**Required work**: The expected output is every line below, reproduced exactly.

Collected data section start

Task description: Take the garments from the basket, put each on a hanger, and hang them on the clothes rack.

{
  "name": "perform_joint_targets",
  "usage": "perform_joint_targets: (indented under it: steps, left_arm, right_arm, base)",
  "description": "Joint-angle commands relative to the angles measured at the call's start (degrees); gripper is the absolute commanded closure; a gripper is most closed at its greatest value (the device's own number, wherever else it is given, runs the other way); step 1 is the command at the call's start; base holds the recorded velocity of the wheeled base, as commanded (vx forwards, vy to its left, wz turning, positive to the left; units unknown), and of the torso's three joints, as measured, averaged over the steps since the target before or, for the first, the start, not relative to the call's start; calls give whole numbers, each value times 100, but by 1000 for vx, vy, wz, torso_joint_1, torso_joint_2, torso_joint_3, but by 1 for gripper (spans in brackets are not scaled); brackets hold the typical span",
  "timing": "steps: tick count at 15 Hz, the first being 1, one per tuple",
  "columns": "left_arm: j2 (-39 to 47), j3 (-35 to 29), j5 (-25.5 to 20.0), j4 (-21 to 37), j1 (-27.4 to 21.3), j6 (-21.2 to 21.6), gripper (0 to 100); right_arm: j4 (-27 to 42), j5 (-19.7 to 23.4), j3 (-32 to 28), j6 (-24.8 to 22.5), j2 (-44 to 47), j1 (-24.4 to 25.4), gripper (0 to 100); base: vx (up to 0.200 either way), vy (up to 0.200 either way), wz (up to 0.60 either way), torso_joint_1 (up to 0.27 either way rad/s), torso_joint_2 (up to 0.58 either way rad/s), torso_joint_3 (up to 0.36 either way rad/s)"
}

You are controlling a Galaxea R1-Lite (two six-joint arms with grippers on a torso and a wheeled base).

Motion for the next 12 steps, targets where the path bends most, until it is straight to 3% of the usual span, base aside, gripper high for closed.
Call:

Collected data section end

**Reply to the exercise**:
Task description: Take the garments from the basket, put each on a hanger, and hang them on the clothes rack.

{
  "name": "perform_joint_targets",
  "usage": "perform_joint_targets: (indented under it: steps, left_arm, right_arm, base)",
  "description": "Joint-angle commands relative to the angles measured at the call's start (degrees); gripper is the absolute commanded closure; a gripper is most closed at its greatest value (the device's own number, wherever else it is given, runs the other way); step 1 is the command at the call's start; base holds the recorded velocity of the wheeled base, as commanded (vx forwards, vy to its left, wz turning, positive to the left; units unknown), and of the torso's three joints, as measured, averaged over the steps since the target before or, for the first, the start, not relative to the call's start; calls give whole numbers, each value times 100, but by 1000 for vx, vy, wz, torso_joint_1, torso_joint_2, torso_joint_3, but by 1 for gripper (spans in brackets are not scaled); brackets hold the typical span",
  "timing": "steps: tick count at 15 Hz, the first being 1, one per tuple",
  "columns": "left_arm: j2 (-39 to 47), j3 (-35 to 29), j5 (-25.5 to 20.0), j4 (-21 to 37), j1 (-27.4 to 21.3), j6 (-21.2 to 21.6), gripper (0 to 100); right_arm: j4 (-27 to 42), j5 (-19.7 to 23.4), j3 (-32 to 28), j6 (-24.8 to 22.5), j2 (-44 to 47), j1 (-24.4 to 25.4), gripper (0 to 100); base: vx (up to 0.200 either way), vy (up to 0.200 either way), wz (up to 0.60 either way), torso_joint_1 (up to 0.27 either way rad/s), torso_joint_2 (up to 0.58 either way rad/s), torso_joint_3 (up to 0.36 either way rad/s)"
}

You are controlling a Galaxea R1-Lite (two six-joint arms with grippers on a torso and a wheeled base).

Motion for the next 12 steps, targets where the path bends most, until it is straight to 3% of the usual span, base aside, gripper high for closed.
Call:

There is nothing else to this exercise.